Copy each line of the entries that contains the word "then".
┌─ SOURCE MATERIAL
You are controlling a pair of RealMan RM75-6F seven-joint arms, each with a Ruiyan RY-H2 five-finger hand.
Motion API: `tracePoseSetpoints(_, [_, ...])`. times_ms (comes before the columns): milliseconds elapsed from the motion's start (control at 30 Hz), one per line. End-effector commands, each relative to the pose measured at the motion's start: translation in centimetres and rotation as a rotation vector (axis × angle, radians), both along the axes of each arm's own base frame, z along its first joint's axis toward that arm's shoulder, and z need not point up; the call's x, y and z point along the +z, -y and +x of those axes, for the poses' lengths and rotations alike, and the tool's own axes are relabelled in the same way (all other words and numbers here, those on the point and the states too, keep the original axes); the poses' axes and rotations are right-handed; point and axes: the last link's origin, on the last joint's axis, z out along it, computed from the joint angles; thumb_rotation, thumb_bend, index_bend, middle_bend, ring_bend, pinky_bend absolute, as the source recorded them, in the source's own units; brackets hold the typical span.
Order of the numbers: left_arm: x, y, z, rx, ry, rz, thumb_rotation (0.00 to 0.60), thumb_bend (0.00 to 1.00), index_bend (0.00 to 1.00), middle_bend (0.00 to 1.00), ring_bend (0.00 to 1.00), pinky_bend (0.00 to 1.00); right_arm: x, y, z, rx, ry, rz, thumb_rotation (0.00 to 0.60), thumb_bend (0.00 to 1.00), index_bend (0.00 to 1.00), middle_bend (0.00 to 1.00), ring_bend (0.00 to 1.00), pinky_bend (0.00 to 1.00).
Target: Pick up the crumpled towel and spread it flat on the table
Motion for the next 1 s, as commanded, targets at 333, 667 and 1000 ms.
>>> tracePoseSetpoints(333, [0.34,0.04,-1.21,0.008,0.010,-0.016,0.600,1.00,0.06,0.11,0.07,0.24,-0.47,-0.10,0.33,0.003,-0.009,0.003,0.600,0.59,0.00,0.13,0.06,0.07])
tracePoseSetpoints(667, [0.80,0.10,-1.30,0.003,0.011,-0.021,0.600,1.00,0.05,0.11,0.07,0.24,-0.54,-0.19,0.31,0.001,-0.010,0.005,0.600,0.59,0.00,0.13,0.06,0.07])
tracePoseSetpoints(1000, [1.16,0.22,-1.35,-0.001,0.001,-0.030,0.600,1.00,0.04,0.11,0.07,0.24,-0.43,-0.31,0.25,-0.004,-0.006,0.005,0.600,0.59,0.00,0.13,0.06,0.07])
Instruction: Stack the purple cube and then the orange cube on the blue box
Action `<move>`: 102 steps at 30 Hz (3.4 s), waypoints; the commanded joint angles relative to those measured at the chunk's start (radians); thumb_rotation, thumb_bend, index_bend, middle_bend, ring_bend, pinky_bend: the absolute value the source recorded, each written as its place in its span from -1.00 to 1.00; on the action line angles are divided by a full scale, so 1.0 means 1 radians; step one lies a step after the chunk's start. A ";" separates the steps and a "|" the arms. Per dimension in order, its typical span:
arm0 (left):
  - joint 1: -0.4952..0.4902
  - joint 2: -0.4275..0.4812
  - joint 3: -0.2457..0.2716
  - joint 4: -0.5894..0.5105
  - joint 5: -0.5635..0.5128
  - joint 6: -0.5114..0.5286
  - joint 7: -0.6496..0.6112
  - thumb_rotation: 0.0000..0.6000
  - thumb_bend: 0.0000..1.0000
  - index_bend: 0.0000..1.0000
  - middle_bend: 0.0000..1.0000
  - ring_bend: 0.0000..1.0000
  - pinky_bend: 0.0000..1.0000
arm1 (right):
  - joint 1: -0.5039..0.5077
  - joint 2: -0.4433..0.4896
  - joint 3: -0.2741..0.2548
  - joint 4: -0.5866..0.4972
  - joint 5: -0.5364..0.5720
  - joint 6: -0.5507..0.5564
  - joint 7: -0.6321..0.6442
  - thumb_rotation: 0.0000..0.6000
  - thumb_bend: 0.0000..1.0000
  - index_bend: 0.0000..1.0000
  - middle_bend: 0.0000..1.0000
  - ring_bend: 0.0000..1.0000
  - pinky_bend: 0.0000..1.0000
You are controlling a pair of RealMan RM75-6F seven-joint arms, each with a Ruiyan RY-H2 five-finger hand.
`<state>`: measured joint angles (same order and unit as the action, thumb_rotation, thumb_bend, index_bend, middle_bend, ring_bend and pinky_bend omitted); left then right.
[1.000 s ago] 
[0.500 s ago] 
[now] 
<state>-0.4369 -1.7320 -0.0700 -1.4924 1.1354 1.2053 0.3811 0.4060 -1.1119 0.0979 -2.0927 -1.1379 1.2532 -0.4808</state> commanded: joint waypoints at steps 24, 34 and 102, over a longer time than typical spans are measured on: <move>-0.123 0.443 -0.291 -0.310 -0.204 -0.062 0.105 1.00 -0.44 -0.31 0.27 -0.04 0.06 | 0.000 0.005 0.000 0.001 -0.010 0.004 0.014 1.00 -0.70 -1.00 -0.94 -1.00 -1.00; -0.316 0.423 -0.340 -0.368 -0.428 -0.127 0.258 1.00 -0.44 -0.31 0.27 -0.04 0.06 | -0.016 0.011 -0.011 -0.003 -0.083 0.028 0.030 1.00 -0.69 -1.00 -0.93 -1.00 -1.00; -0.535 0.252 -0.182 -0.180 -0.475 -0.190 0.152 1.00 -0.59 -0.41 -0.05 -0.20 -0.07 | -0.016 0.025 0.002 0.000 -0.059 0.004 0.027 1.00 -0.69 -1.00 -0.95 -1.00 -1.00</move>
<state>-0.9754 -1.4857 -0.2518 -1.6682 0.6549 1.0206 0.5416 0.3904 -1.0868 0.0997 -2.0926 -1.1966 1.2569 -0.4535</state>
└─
▶ **SOLUTION**
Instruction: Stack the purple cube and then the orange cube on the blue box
`<state>`: measured joint angles (same order and unit as the action, thumb_rotation, thumb_bend, index_bend, middle_bend, ring_bend and pinky_bend omitted); left then right.

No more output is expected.